Given the circuit diagram below, indicate the on/off state of each diode and calculate the output voltage \$V_o\$ in each of the two half-cycles of source \$V_1\$, which applies a square wave with an amplitude of \$24\ \mathrm{V}\$. The threshold voltage of each diode is \$0.6\ \mathrm{V}\$. Resistor units are in \$\Omega\$.
I wish to understand the teacher's solution for the negative period of the voltage source; it consists of a couple of lines:
The entire bottom of the source is shorted, while the mesh on the right has \$D_1\$ in reverse \$\implies\$ only the left mesh remains \$\implies\$ \$I= 24\ \mathrm{V} / 6\ \mathrm{kΩ} = 4\ \mathrm{mA}\$ and \$V_o = - 6\ \mathrm{kΩ} · 4\ \mathrm{mA} = 24\ \mathrm{V}\$.
Why is the bottom half (everything below the source, apparantely) shortcircuited?
Why is \$D_1\$ in reverse?
The current \$I\$ computed is that which goes through the \$6\ \mathrm{k\Omega}\$ resistor. How exactly is that current used in computing \$V_o\$? That is, where does the equation \$V_o = -6\ \mathrm{k\Omega}\cdot 4\ \mathrm{mA}\$ come from?
My attempt (not needed to answer the post): I label the currents as follows:
Applying Kirchoff's voltage law to each quadrant gives us four equations:
$$\varepsilon_0: V_1 = -I_0\cdot 6k\Omega$$ $$\varepsilon_1: V_1-0.6V = -2I_1\cdot k\Omega - I_2k\Omega$$ $$\varepsilon_2: 0.6V = I_1\cdot k\Omega -3I_2\cdot k\Omega +I_3\cdot k\Omega$$ $$\varepsilon_3: 0.6V = I_2\cdot k\Omega - I_3\cdot k\Omega$$
Equation \$\varepsilon_0\$ always applies as is, while the other equations are subject to the fact that if diode \$D_k\$ is off, current \$I_k=0\$.

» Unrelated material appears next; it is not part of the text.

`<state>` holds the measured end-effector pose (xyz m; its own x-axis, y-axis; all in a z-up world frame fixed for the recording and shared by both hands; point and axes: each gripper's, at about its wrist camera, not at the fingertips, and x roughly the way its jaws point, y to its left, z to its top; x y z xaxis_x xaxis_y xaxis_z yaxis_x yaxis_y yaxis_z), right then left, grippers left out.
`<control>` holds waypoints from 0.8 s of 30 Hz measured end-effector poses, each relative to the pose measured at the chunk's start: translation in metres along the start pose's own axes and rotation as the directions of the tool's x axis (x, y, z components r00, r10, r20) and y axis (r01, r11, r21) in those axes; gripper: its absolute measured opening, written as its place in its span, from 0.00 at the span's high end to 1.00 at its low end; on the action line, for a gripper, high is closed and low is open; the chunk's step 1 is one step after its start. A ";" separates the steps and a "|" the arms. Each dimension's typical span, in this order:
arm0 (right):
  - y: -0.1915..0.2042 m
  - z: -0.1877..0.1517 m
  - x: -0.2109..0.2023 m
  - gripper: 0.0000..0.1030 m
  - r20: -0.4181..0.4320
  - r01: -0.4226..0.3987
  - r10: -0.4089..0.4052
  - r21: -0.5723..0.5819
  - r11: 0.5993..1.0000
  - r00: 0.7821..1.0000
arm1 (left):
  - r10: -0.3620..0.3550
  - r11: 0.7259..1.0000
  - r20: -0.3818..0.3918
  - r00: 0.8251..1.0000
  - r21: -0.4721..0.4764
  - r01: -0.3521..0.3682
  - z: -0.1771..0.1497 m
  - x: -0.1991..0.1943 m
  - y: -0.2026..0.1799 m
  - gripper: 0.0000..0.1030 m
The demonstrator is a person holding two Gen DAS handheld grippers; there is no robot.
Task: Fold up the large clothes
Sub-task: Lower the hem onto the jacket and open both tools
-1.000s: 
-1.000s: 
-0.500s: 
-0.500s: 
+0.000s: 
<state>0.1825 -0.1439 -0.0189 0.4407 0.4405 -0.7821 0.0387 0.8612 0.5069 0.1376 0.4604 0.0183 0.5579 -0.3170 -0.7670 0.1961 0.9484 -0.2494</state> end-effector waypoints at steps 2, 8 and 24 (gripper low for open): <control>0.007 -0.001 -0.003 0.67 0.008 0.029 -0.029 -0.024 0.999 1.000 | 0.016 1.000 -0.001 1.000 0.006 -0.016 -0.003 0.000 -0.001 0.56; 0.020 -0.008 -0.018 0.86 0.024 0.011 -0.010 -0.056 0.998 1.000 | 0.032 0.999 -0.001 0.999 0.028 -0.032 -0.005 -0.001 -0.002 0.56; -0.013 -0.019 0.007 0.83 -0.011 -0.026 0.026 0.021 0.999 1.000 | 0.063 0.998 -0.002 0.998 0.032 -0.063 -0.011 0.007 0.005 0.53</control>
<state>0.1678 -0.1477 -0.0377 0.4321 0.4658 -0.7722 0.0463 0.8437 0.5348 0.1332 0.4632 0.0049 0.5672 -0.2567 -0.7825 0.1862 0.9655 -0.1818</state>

The problem is divided into two depending on whether \$V_1\$ is positive or negative. Assume the latter for now. My strategy was then to subdivide the problem as follows: for each of the eight possible configuration of the diodes (e.g. \$D_1\$ on, \$D_2\$ off, \$D_3\$ on) I solve the equations \$\varepsilon_1\$, \$\varepsilon_2\$, and \$\varepsilon_3\$. For example, our equations now are:
$$\varepsilon_1: -24.6V = -2I_1\cdot k\Omega$$ $$\varepsilon_2: 0.6V = I_1\cdot k\Omega +I_3\cdot k\Omega$$ $$\varepsilon_3: 0.6V = - I_3\cdot k\Omega$$
giving \$I_1=12.3\ \mathrm{mA}\$ and \$I_3 = -0.2\ \mathrm{mA}\$. As the latter current should be positive, we have reached a contradiction, and I discard the current configuration.
As another example, assume all diodes are on. Our equations are $$\varepsilon_1: -24.6V = -2I_1\cdot k\Omega - I_2k\Omega$$ $$\varepsilon_2: 0.6V = I_1\cdot k\Omega -3I_2\cdot k\Omega +I_3\cdot k\Omega$$ $$\varepsilon_3: 0.6V = I_2\cdot k\Omega - I_3\cdot k\Omega$$
which may be written in matrix form as
$$ \begin{pmatrix} -2 & -1 & 0\\ 1 & -3 & 1\\ 0 & 1 & -1 \end{pmatrix} \begin{pmatrix} I_1\\ I_2\\ I_3 \end{pmatrix} = \begin{pmatrix} -24.6\\ 0.6\\ 0.6 \end{pmatrix} \implies \begin{pmatrix} I_1\\ I_2\\ I_3 \end{pmatrix} = \frac{1}{5} \begin{pmatrix} -2 & 1 & 1\\ -1 & -2 & -2\\ -1 & -2 & -7 \end{pmatrix} \begin{pmatrix} -24.6\\ 0.6\\ 0.6 \end{pmatrix} = \frac{1}{5} \begin{pmatrix} 50.4\\ 22.2\\ 19.2 \end{pmatrix} $$
As no contradiction is found, I posit the configuration to be one of the many 'possible' ones and continue to compute \$V_o\$:
$$V_o = -24\ \mathrm{V} - I_2\cdot\ \mathrm{k\Omega} = -24\ \mathrm{V} - 4.44\ \mathrm{mA}\cdot\ \mathrm{k\Omega} = -28.44\ \mathrm{V}.$$
I continue this procedure for the remaining configurations.